Les offrandes cultuelles comprennent un coq bouilli, ou de la viande de porc (la tête du porc ou un morceau de foie) avec du sel et du piment dans une assiette. Elles sont mises dans une petite hotte que la maîtresse de cérémonie porte au dos pour aller à la rizière de montagne. Elle descend du plancher de la maison par l’échelle secondaire, le corps tout droit, puis poursuit son chemin sans rien dire, elle ne répond à personne. La Mère Riz, une fois arrivée à la rizière, pose une pierre au milieu d’elle. Elle met dessus trois gerbes d’épis qui servent de support pour les offrandes cultuelles. Elle joint ses mains pour invoquer l'Âme du Riz, se tournant quatre fois dans quatre directions, poussant chaque fois trois cris. Parce que le pauvre fantôme est en train d’errer, cherchant un gîte sur terre, on lui offre une gîte provisoire et nourriture avec la pierre et les offrandes avant qu’elle regagne sa demeure permanente. Le riz moissonné est mis sur la pierre et constitue la demeure provisoire de l’Âme du Riz.
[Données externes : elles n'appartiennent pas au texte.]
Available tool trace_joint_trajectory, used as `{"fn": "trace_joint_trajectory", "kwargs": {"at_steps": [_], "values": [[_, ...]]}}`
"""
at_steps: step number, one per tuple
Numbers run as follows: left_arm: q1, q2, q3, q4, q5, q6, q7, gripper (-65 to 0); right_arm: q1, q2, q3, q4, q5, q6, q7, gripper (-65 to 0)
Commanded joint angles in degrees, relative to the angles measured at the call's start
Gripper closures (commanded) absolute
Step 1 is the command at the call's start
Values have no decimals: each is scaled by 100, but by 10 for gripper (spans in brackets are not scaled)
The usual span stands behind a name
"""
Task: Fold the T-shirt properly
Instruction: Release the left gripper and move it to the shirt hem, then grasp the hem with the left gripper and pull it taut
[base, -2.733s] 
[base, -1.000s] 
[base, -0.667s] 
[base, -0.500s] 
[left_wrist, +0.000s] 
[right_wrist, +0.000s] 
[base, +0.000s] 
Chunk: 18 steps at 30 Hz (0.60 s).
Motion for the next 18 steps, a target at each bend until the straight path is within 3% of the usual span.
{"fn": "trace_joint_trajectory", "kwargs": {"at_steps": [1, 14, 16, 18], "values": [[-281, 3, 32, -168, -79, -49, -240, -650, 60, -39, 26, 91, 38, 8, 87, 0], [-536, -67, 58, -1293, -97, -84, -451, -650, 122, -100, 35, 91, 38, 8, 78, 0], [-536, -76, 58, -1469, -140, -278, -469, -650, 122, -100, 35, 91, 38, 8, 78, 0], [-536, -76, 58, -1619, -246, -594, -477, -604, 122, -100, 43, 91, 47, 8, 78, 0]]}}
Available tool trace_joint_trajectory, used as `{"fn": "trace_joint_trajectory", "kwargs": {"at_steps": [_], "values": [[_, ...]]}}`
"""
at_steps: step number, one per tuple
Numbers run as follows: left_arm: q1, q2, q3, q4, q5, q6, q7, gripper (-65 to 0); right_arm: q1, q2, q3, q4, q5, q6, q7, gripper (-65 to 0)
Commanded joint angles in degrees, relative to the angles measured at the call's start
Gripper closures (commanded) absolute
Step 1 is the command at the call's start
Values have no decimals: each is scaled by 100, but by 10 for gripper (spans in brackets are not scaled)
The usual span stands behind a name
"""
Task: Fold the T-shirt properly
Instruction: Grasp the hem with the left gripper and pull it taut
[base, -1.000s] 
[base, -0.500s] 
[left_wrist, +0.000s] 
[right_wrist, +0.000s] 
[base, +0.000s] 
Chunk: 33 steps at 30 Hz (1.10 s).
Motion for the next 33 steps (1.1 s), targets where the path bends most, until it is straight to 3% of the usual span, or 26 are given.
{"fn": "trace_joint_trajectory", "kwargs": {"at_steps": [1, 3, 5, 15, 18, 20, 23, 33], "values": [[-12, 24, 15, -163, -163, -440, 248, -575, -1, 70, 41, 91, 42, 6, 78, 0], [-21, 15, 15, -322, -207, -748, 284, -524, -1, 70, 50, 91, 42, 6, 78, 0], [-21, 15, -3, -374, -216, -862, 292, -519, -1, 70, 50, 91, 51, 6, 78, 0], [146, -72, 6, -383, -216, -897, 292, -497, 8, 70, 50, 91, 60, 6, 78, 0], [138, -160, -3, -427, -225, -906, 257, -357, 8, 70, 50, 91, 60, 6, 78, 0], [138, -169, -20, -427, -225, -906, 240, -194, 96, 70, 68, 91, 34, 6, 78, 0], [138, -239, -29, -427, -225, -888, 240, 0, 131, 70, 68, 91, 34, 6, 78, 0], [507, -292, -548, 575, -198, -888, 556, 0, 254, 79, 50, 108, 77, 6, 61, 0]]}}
Abattage d’un poulet pour le culte des ancêtres, puis organisation d’une cérémonie pour arroser le sacrifice. Un jeune couple de l’ethnie Mang peut ensuite s’installer dans sa nouvelle maison. Photo : TT/CVN

Le service religieux terminé, la Mère Riz commence à couper le riz, épi par épi, non avec une faucille mais avec une hachette. On moissonne ensuite en partant du milieu de la rizière. Pendant l’opération, il est interdit de parler. On s’abstient de répondre aux passants éventuels. Après la coupe, les épis sont entassés dans la rizière. Au déclin du jour, la Mère Riz épile quelques épis lourds dont elle emporte les grains dans la hotte. Elle rentre à la maison par le même chemin, toujours muette comme une carpe. À la maison, elle décortique les grains puis les cuit dans un tube de bambou. Quand toute la famille a déjà dormi, elle mange ce riz dans l’obscurité complète, mettant de côté une bouchée pour la mélanger le jour suivant avec le riz consommé en famille. Le jour suivant, pour continuer la moisson, la Mère Riz doit venir à la rizière, moissonner avant les autres, toujours par le même chemin.

Il est permis maintenant aux moissonneurs de bavarder à volonté, mais il leur est interdit de parler aux passants éventuels et aux gens d’autres familles. La moisson terminée, une dernière cérémonie honore le fantôme Âme du Riz.